→ **What to produce**
An exact reproduction of all the data is needed, with no images in it.

→ **Given data**
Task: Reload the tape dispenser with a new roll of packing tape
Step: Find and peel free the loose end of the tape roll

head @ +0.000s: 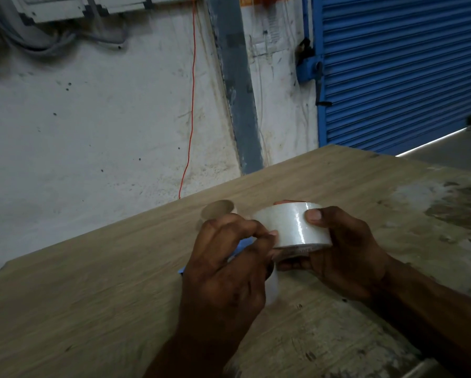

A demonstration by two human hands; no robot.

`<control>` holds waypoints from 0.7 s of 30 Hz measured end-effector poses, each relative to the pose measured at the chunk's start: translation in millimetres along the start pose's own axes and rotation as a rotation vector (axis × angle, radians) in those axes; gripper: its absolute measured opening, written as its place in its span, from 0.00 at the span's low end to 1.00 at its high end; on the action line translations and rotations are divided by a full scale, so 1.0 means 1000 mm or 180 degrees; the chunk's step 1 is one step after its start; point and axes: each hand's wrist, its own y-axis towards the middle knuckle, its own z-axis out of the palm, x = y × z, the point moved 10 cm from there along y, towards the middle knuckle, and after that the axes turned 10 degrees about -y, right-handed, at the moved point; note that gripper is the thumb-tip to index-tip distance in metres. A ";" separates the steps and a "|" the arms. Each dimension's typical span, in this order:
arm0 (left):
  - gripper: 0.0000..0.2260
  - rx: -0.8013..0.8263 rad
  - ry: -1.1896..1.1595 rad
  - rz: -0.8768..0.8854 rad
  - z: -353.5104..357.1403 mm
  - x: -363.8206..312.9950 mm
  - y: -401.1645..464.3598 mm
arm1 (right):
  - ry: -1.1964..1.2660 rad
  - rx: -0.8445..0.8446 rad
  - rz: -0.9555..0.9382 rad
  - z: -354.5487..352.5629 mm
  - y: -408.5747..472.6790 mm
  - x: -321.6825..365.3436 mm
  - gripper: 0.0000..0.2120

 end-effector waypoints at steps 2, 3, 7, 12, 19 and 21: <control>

→ **Result for this exercise**
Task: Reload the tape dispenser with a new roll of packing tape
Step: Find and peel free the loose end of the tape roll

head @ +0.000s: 

A demonstration by two human hands; no robot.

`<control>` holds waypoints from 0.7 s of 30 Hz measured end-effector poses, each relative to the pose measured at the chunk's start: translation in millimetres along the start pose's own axes and rotation as a rotation vector (axis × angle, radians) in those axes; gripper: its absolute measured opening, written as its place in its span, from 0.00 at the span's low end to 1.00 at its high end; on the action line translations and rotations are divided by a full scale, so 1.0 means 1000 mm or 180 degrees; the chunk's step 1 is one step after its start; point and axes: each hand's wrist, its own y-axis towards the middle knuckle, its own z-axis out of the palm, x = y × z, the point moved 10 cm from there along y, towards the middle knuckle, and after that the axes turned 10 degrees about -y, right-handed, at the moved point; note that gripper is the thumb-tip to index-tip distance in metres. A ";" separates the steps and a "|" the arms. Each dimension's typical span, in this order:
arm0 (left):
  - gripper: 0.0000..0.2260
  - rx: -0.8013..0.8263 rad
  - ry: -1.1896..1.1595 rad
  - rz: -0.8768..0.8854 rad
  - z: -353.5104..357.1403 mm
  - x: -363.8206..312.9950 mm
  - y: -401.1645..464.3598 mm
arm1 (right):
  - ry: -1.1964..1.2660 rad
  - rx: -0.8445..0.8446 rad
  - rz: -0.9555..0.9382 rad
  - z: -354.5487..352.5629 mm
  - y: -408.5747..472.6790 mm
  - x: -321.6825..365.3436 mm
  - gripper: 0.0000..0.2120

 end-effector waypoints at steps 2, 3, 7, 12, 19 and 21: <control>

What appears above is the complete answer to the exercise.